Instructions for the task
Scan the material for the word "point", and copy each line where it shows up.

★ ★ ★

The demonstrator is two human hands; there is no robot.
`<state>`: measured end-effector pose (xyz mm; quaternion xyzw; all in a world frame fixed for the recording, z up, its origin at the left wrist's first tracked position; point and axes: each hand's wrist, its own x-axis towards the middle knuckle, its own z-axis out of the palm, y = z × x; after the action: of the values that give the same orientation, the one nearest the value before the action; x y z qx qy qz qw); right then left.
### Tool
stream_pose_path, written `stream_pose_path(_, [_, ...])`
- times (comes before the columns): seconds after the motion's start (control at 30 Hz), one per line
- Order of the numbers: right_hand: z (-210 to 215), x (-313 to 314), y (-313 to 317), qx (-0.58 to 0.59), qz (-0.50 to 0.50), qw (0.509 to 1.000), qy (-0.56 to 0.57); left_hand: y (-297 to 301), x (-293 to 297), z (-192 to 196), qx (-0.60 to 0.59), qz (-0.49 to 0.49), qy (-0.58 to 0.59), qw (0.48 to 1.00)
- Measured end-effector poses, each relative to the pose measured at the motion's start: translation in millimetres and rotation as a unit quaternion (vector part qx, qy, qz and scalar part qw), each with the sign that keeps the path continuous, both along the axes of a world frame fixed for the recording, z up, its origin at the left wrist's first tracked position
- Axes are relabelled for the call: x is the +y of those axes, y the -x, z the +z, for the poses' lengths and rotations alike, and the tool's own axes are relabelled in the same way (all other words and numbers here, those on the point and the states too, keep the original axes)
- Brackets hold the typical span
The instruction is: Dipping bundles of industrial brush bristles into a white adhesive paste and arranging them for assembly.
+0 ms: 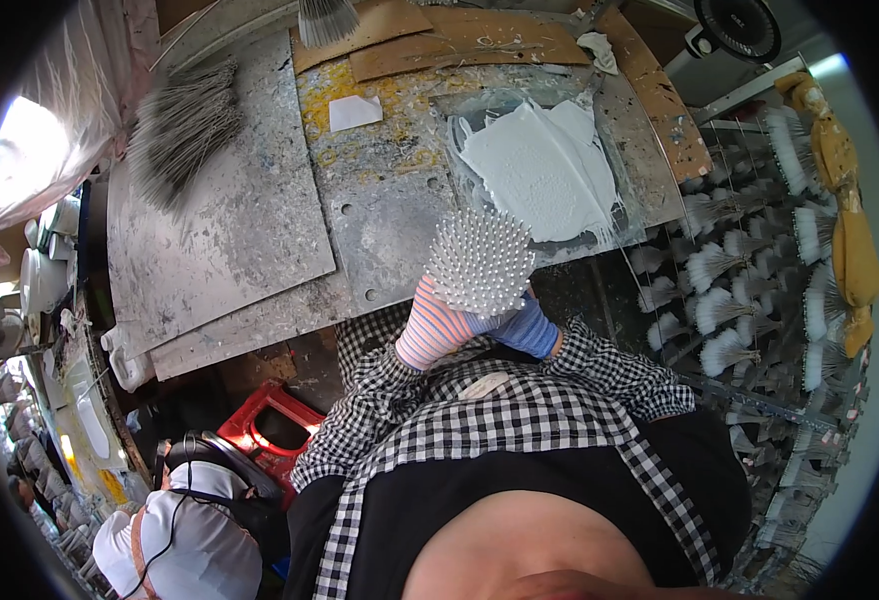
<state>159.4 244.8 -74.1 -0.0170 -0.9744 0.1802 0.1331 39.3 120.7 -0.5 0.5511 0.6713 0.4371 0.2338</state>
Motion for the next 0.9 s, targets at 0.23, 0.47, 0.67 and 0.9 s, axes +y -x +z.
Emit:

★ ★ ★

Answer for this exercise
`<state>`: measured end-effector pose (xyz mm; quaternion xyzw; all in a world frame fixed for the recording, z up, its origin at the left wrist's first tracked position; point and axes: each hand's wrist, its own x-axis towards the middle knuckle, its own z-axis out of the palm, y = z × x; after the action: of the values that give the same orientation, the one nearest the value before the action; x y z qx qy qz qw); right then left.
- Axes are relabelled for the call: x is the +y of those axes, y the -x, z the +z, for the poses' lengths and rotations alike, and the tool's own axes are relabelled in the same way (all other words and numbers here, those on the point and the states too, keep the original axes)

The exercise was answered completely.